Jun. 10—Them! (1954)
The earliest atomic tests in New Mexico cause common ants to mutate into giant man-eating monsters that threaten civilization. In a less competent director’s hands, this film could’ve easily ended up as an Ed Wood level farce seeing as its about giant killer ants but since Gordon Douglas plays it completely straight, it ends up being one of the best monster movies ever made. The special effects may not have held up over time, every other aspect of the production is still startlingly good. The high pitch screeches the ants make is still effective, as is the moody cinematography. Modern audiences may not be accustomed to this era of film (i.e., the lack of action and the over-reliance of exposition) but if they go in knowing it’s not like Avengers: Endgame, they might be pleasantly surprised. Or they might just think it’s a quaint curio of the past. Either way, I doubt they’d be bored by it. Its got giant ants for godsakes!

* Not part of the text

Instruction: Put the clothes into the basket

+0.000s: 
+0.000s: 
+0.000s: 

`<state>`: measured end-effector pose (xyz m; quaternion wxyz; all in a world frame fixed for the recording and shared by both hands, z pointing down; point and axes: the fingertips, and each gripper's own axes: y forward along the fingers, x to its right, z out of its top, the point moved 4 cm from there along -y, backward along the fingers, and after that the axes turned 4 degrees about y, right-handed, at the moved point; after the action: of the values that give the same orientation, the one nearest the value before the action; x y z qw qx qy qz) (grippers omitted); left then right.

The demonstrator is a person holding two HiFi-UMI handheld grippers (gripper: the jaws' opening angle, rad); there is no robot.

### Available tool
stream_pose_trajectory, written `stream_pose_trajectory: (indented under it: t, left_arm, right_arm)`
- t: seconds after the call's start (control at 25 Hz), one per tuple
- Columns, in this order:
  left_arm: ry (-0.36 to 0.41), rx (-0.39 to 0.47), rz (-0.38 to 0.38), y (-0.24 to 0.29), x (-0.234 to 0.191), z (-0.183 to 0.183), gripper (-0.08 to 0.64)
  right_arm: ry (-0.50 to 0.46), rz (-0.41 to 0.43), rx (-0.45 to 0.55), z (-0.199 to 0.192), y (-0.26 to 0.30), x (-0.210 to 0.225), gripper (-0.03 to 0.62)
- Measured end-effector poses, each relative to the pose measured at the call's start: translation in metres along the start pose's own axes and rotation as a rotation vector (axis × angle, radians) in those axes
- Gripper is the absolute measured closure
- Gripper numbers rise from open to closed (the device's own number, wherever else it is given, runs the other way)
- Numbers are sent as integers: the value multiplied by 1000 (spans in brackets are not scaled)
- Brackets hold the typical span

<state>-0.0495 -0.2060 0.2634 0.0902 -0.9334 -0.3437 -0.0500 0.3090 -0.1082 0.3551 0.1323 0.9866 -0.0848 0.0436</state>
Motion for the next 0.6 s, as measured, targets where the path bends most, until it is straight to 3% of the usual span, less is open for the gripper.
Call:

Jun. 11—Across 110 Street (1972)
Two New York City cops (Yaphet Kotto and Anthony Quinn) go after amateur crooks who are trying to rip off the Mafia and start a gang war. Feeling like an entire season of The Wire condensed down to two hours, Across 110 Street is an ambitious undertaking that ultimately buckles under the weight of its own scope. Telling multiple stories that crisscross and intersect with each other, the film has at least four threads (the two detectives, the three thieves, the Italian mob, and the black mob) that, while all interesting and well-acted, are too truncated to fully invest in. The quality of the stories isn’t the issue, any one of the threads could’ve easily been expanded into its own feature, but the fact that there’s so many of them robs any of them of the spotlight. As blaxploitation films go, this is one of the better ones but if the narrative was just a smidge tighter, it could’ve been a legit classic.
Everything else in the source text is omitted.